Phishing scams are just that – illegal organizations “fishing” for personal information about you in order to commit identity theft. A fraudulent, yet very official looking, email is sent requesting the recipient to verify some bit of information about themselves. This information can be banking account numbers, social security numbers or username/passwords. If collected, this information, is then used for identity theft by compromising your account.
It is important to always remember to treat any username and password as personal information that could be used to commit identity theft, including your email username and passwords!
A few typical indicators the email you received is NOT legitimate:
- Indicates your account has been compromised
- The use of odd spacing in the subject line. I.E.: “Your Account: has been Compromised”

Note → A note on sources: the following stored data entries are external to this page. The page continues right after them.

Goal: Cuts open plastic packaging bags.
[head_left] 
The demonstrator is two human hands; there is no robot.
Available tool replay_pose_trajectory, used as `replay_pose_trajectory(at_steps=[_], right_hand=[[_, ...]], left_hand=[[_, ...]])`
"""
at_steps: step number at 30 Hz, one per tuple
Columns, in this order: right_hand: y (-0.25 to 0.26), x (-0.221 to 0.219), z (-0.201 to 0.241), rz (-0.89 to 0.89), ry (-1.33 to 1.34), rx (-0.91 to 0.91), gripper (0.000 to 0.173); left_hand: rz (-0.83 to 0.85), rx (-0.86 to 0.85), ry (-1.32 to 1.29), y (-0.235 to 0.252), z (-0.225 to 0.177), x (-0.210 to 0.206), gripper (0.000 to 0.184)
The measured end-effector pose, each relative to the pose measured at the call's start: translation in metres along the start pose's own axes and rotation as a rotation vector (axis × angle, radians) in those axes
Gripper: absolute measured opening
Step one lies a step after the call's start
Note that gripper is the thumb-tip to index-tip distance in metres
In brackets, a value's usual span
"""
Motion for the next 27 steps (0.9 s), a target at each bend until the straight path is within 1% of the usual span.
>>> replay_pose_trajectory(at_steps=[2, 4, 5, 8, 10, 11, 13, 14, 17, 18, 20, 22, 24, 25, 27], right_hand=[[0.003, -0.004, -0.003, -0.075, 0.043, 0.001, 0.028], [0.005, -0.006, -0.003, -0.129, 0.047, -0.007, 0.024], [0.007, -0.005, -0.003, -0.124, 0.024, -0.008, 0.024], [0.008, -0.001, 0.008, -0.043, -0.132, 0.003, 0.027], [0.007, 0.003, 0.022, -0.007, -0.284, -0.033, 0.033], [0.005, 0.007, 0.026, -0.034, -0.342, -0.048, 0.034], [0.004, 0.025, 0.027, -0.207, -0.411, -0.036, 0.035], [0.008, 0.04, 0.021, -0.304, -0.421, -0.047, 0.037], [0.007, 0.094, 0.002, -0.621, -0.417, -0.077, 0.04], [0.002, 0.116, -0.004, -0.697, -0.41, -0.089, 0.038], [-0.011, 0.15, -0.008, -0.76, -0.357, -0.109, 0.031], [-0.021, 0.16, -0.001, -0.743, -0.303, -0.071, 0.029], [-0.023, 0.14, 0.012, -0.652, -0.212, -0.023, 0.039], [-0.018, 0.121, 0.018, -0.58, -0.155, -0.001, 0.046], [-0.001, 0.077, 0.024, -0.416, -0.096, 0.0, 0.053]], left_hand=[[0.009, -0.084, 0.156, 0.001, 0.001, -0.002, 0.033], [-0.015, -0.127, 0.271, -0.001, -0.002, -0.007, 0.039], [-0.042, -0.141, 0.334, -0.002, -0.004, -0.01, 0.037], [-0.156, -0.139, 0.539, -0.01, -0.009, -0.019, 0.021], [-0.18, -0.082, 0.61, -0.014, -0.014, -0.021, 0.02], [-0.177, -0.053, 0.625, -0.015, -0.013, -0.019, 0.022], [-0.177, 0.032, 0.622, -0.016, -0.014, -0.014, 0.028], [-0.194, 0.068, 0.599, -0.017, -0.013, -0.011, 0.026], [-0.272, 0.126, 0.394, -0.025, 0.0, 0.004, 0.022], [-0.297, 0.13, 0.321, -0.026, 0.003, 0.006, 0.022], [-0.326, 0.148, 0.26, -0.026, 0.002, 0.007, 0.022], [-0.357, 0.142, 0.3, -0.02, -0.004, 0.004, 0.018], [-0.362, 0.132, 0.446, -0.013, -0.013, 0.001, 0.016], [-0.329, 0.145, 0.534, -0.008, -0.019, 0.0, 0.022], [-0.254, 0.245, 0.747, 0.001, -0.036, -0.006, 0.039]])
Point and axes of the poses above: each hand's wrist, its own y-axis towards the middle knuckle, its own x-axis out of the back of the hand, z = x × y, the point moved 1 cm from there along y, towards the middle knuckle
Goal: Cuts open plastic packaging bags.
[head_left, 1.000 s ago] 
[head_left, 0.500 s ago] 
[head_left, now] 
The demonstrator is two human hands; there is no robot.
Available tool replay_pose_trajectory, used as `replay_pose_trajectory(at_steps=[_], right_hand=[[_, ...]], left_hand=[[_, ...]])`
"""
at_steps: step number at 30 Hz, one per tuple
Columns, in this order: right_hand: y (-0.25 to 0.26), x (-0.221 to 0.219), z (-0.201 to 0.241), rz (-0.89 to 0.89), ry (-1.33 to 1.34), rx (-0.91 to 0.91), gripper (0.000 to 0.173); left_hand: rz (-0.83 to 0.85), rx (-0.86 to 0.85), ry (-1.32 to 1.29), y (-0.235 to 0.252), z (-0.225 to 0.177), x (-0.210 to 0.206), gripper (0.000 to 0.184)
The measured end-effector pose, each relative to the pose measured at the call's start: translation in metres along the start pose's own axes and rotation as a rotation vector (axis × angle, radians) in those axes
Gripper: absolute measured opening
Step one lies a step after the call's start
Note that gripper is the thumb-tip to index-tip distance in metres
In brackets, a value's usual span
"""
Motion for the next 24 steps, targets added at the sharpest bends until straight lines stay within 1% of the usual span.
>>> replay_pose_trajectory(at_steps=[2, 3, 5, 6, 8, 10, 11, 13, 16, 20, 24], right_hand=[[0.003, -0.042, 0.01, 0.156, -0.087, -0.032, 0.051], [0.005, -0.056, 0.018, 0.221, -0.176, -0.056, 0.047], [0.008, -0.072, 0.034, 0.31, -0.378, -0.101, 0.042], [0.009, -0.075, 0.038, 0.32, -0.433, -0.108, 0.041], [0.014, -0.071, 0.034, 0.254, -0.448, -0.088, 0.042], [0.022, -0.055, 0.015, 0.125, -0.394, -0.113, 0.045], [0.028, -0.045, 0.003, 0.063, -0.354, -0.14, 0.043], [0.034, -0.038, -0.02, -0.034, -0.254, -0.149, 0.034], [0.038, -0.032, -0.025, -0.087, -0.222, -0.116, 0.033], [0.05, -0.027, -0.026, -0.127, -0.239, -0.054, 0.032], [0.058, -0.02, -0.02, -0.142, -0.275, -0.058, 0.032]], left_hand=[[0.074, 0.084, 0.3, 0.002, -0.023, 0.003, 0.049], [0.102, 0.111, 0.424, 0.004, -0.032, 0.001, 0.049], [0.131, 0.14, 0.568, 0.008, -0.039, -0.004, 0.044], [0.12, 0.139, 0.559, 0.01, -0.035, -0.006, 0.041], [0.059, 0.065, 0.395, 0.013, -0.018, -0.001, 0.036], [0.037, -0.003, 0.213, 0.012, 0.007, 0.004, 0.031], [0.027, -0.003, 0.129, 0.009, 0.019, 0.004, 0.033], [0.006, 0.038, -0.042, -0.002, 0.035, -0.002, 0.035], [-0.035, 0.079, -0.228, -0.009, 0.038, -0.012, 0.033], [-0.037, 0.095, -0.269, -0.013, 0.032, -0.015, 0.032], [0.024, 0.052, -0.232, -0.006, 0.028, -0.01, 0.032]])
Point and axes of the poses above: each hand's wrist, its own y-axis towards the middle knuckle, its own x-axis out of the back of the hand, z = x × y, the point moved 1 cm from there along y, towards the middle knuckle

- Indicates your account will be closed soon without confirmation from you
- Some piece of information needs to be verified – your credit card number, username and password, etc
So, what can you do if you think you have been scammed:
- Never reply to emails asking for personal information. No legitimate business will ever contact you this way if your account has been compromised. Ever.
- Only divulge personal information when you initiate the service call.
- If you wish to verify if the email is legitimate, call or email the company’s customer service center directly. If you are a Keller Williams associate, you would contact KW Support at email@example.com.
- If you have responded to an email you now think is a phishing scam, contact the customer service department of the account you believe is now compromised IMMEDIATELY.
- To report scams in the US:
If you believe you’ve been scammed, file your complaint at http://www.ftc.gov/
If you receive spam that is phishing for information, forward it to firstname.lastname@example.org
- To report scams in Canada: file a complaint with www.recol.ca
According to the Anti-Phishing Working Group, in May 2008 alone, 32,414 phishing Web sites were operational. Remember, be safe on the internet and keep your personal information private! Teach yourself to spot these indicators I listed above and first and foremost, take the time to find out before clicking on anything to provide your information.